Argument # 12: Skeptics don’t have beliefs. They make assessments based on evidence.
Some skeptics on the extreme end even go so far as to claim that unlike the rest of the world, they don’t have “beliefs” but reasoned judgments based on pure evidence alone. Not all skeptics claim to be immune to beliefs, but there are some that do. This is plain silly though, because statements of belief can be found in almost anything someone says. We all do things and say things based on assumptions we have, which are formed in part based on beliefs. These assumptions are sometimes in the line of beliefs because they are not always based on hard evidence, but our world views, predisposition, and natural tendencies. Beliefs are especially found in the skeptical arguments discussed so far, as most of the skeptical arguments in this book are clear statements of a priori belief, such as “It is irrational to believe anything that hasn’t been proven” (Argument # 1) and “Extraordinary claims require extraordinary evidence.” (Argument # 2) Further common skeptical beliefs include “Believers in the paranormal are irrational”, “Psi is improbable”, “Psychics and mediums prey on the gullible” and “Psi experiments show no better than chance results when proper controls are put into place”.

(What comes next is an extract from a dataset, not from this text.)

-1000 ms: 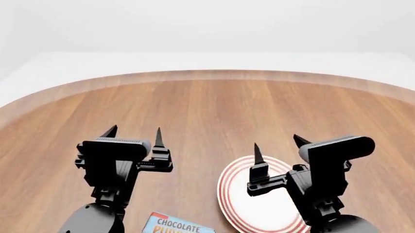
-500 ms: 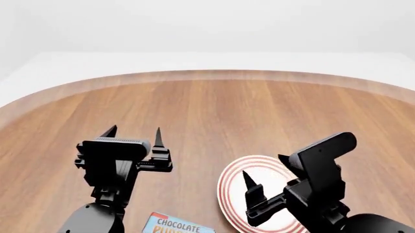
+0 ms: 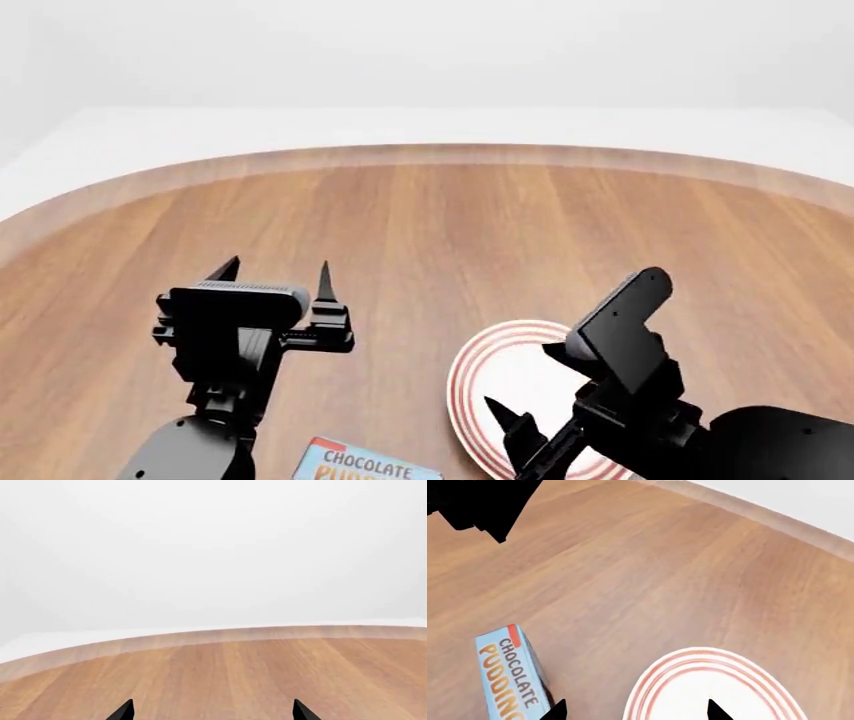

Though skeptics will claim that their views are based on the evidence that they’ve examined, they rarely apply their skepticism to their own beliefs, which any true skeptic would do. Furthermore, upon close scrutiny it’s obvious that they prefer false explanations to paranormal ones, resort to character assassinations, and ignore data that doesn’t fit their hypotheses. Strange behavior for people who don’t have beliefs! Rather, I think that skeptics are using this “I don’t have beliefs” argument to excuse themselves from having to defend their views, while shifting the burden to believers and paranormalists.